空中ディスプレーは21年から製品化が活発に
本記事の3つのポイント
・ コロナ禍でタッチパネルなどのディスプレー分野では非接触ニーズが拡大 ・ ディスプレーに高感度なセンサーを搭載して非接触操作を可能にするホバーディスプレーでは、JDIなどが積極的な製品展開 ・ 空中に映像を結像させて表示する「空中ディスプレー」では、様々な表示方式が登場し始めている 「非接触パネル関連製品を展開するメーカー 一覧」を見る 12月2日から幕張メッセ(千葉県)で開催されたファインテック ジャパンでは、ジャパンディスプレイ(JDI)がホバー技術を用いたセンサーの応用展開品を展示していた。ほかにも、光学フィルムなどを手がける東山フイルムが空中ディスプレーを展示。自社開発した反射フィルムもしくは他社のシートを用いて空中映像を映し出す構造で特許を取得し、赤外線センサーなどを組み合わせれば非接触ディスプレー(空中デイスプレー)にすることができるという。 非接触パネルニーズはコロナによって喚起された側面が強いが、従前から技術や製品開発は取り組まれており、このニーズの波にうまく乗ることができれば、新しい市場形成をリードすることができそうだ。調査会社の㈱富士経済によると、空中ディスプレー関連製品市場は2025年に19年比21.4倍になる見通しだ。ASKA3Dプレート、再帰反射シート、DCRA技術(利用プレート)、非接触型静電容量式タッチパネルを調査対象とし、タッチパネルは現状開発段階にあって市場形成はないものの、21年に製品発売が開始して市場が立ち上がり、24年以降に大幅な市場の拡大が期待されるとしている。
JDIは静電容量式センサーの高精度化で非接触を深耕
非接触パネルには、ディスプレーに高感度なセンサーを搭載して非接触操作を可能にするタイプ(ホバー操作・ジェスチャー操作)と、空中の映像を操作する空中ディスプレータイプがある。前者は静電容量式タッチセンサーの感度を高めることで非接触化する技術が多く、空中ディスプレーでは反射プレートでディスプレー映像を空中に映し出し、汎用の赤外線センサーを用いて指を検知して操作するものが多い。 ファインテックに出展したJDIでは、独自のタッチセンサー技術「Pixel Eyes」(静電容量式タッチセンサー技術)を応用展開した様々な製品を発表した。ホバー技術を用いた非接触ディスプレーにおいては、通常のディスプレーや透明ディスプレーに搭載するもののほか、透明なセンサーパネル(単体)にして後付けで非接触化することが可能な「高精度非接触入力 外付けホバーセンサー」も披露した。 非接触ニーズは身の回りにある既存製品に多くあるため、後付けですぐに非接触化できる製品への注目度が高い。
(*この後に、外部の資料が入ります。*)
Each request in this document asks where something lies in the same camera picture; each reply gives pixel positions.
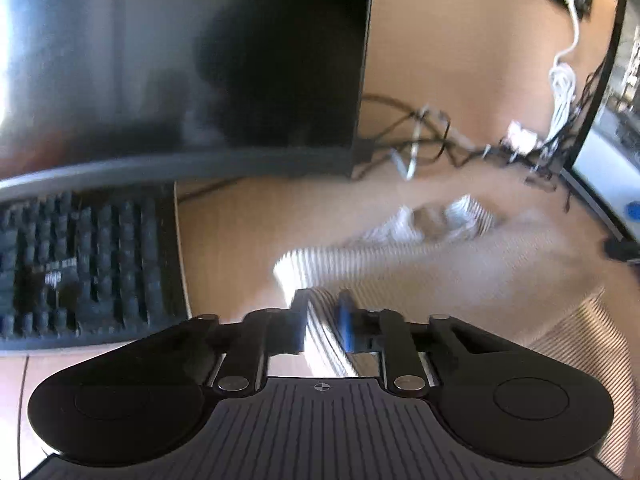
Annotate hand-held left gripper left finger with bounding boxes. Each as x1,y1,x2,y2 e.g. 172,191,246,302
175,290,310,393

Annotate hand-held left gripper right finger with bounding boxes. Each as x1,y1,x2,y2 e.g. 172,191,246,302
337,290,481,395

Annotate grey striped cloth garment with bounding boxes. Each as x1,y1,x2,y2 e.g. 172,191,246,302
272,195,640,480

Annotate computer case with glass side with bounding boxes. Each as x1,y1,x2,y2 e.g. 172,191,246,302
560,0,640,247

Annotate crumpled white tissue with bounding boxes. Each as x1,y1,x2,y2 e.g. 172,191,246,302
501,121,544,157

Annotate black keyboard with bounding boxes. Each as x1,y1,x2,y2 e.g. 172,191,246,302
0,182,193,353

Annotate black computer monitor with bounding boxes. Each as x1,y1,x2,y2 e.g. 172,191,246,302
0,0,377,206

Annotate tangled thin black cables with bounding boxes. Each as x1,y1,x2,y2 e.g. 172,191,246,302
481,60,617,212

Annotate white power cable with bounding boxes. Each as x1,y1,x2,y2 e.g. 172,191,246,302
541,0,584,150

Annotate grey cable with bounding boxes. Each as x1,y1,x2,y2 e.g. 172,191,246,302
394,106,452,182

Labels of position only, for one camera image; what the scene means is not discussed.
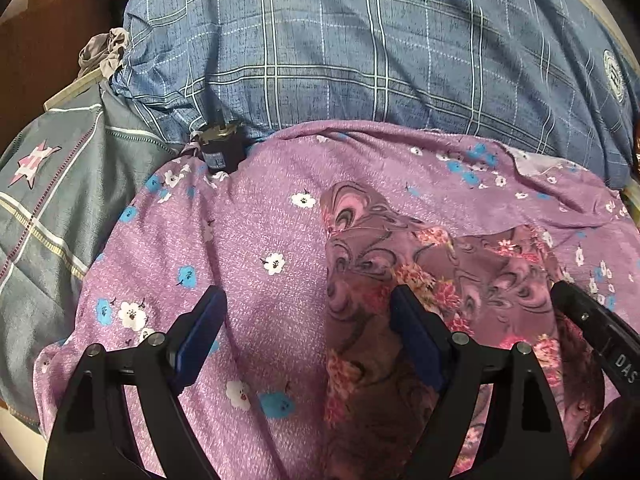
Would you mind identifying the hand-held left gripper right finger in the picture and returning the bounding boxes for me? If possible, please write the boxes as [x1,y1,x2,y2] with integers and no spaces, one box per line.
[390,284,573,480]

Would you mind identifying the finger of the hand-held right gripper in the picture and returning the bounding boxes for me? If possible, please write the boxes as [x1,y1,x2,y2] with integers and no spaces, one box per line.
[550,280,640,403]

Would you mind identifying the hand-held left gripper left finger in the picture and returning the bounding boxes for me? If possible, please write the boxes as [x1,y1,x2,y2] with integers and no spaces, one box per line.
[44,285,228,480]

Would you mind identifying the maroon floral garment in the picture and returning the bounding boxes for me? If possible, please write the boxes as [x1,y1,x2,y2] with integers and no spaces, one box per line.
[320,180,608,480]

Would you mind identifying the person's right hand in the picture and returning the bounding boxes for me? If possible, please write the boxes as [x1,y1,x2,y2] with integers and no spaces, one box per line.
[570,400,640,480]

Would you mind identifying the purple floral bed sheet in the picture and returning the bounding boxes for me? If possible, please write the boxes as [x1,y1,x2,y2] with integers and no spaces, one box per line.
[35,120,640,480]

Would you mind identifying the grey star quilt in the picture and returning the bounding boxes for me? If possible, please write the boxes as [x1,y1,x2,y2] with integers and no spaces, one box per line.
[0,80,187,428]

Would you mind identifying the white board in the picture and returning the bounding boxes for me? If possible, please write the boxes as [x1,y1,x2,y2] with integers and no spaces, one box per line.
[42,72,103,112]

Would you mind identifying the grey lilac cloth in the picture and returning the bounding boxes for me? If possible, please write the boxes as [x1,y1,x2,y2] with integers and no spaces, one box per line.
[77,27,133,81]

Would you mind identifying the dark red headboard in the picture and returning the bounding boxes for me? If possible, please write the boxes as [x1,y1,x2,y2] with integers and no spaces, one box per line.
[0,0,126,136]

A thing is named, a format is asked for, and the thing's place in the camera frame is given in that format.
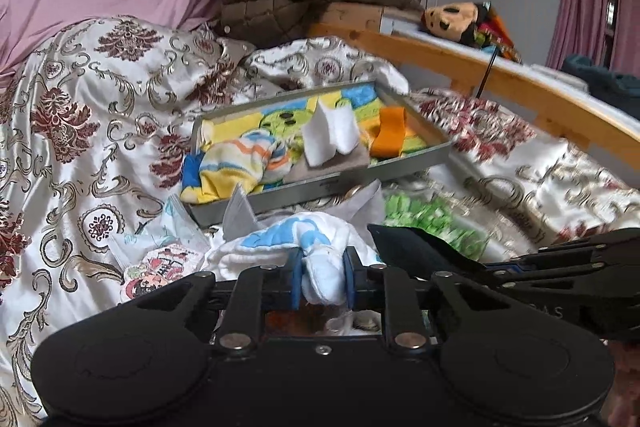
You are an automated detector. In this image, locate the white tissue packet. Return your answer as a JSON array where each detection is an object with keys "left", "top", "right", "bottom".
[{"left": 107, "top": 194, "right": 211, "bottom": 268}]

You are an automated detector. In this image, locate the white and blue quilted cloth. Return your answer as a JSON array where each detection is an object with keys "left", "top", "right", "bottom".
[{"left": 205, "top": 213, "right": 381, "bottom": 305}]

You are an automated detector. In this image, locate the grey metal tray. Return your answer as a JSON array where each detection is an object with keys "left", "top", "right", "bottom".
[{"left": 190, "top": 79, "right": 456, "bottom": 228}]

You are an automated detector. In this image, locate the pink curtain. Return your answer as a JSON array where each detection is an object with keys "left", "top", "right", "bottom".
[{"left": 545, "top": 0, "right": 640, "bottom": 75}]

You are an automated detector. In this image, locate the white sock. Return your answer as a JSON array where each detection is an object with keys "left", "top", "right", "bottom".
[{"left": 300, "top": 99, "right": 361, "bottom": 168}]

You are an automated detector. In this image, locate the red cartoon printed packet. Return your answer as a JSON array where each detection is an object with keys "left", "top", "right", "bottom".
[{"left": 120, "top": 242, "right": 201, "bottom": 303}]

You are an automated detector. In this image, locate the mouse plush toy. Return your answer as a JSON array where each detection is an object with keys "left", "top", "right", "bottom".
[{"left": 420, "top": 2, "right": 488, "bottom": 45}]

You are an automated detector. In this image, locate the dark teal cloth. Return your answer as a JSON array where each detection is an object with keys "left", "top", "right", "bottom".
[{"left": 560, "top": 54, "right": 640, "bottom": 100}]

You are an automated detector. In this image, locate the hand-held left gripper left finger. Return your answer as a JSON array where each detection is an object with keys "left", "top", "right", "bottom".
[{"left": 120, "top": 249, "right": 306, "bottom": 355}]

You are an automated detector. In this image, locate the striped sock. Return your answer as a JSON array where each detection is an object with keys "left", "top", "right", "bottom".
[{"left": 197, "top": 129, "right": 291, "bottom": 202}]

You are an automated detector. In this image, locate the floral satin bedspread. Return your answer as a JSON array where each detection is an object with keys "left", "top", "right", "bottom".
[{"left": 0, "top": 17, "right": 640, "bottom": 427}]

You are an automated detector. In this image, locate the wooden bed frame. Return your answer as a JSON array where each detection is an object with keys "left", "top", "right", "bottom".
[{"left": 307, "top": 2, "right": 640, "bottom": 168}]

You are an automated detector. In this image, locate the yellow frog print towel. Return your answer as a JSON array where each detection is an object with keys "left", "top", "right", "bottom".
[{"left": 181, "top": 82, "right": 441, "bottom": 202}]

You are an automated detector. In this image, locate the jar of green bits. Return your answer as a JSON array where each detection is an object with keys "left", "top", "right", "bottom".
[{"left": 382, "top": 187, "right": 488, "bottom": 263}]

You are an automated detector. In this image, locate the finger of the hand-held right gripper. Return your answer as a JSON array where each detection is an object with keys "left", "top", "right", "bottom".
[
  {"left": 482, "top": 258, "right": 640, "bottom": 290},
  {"left": 537, "top": 228, "right": 640, "bottom": 263}
]

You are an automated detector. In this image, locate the grey cloth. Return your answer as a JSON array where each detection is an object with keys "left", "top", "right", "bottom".
[{"left": 222, "top": 179, "right": 387, "bottom": 240}]

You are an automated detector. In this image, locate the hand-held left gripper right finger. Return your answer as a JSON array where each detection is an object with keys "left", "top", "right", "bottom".
[{"left": 342, "top": 247, "right": 506, "bottom": 355}]

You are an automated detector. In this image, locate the light wooden box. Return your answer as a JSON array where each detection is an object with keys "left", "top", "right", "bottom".
[{"left": 320, "top": 2, "right": 386, "bottom": 32}]

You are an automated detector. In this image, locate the black cable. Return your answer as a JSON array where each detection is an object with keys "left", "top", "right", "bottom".
[{"left": 472, "top": 49, "right": 498, "bottom": 100}]

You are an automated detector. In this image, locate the orange band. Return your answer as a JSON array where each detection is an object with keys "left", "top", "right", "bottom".
[{"left": 369, "top": 106, "right": 408, "bottom": 158}]
JDIは、エレベーターボタンの上に透明ホバーセンサーを設置して非接触ボタン化するデモを行っていた(写真)。 同社は数年前からホバーディスプレー(非接触ディスプレー)の開発を続けており、製品展開するためのニーズと時期を探っていたが、コロナによりニーズが明確になってきたことで、ラインアップ拡充を進めたかたちだ。21年からの量産展開を計画している。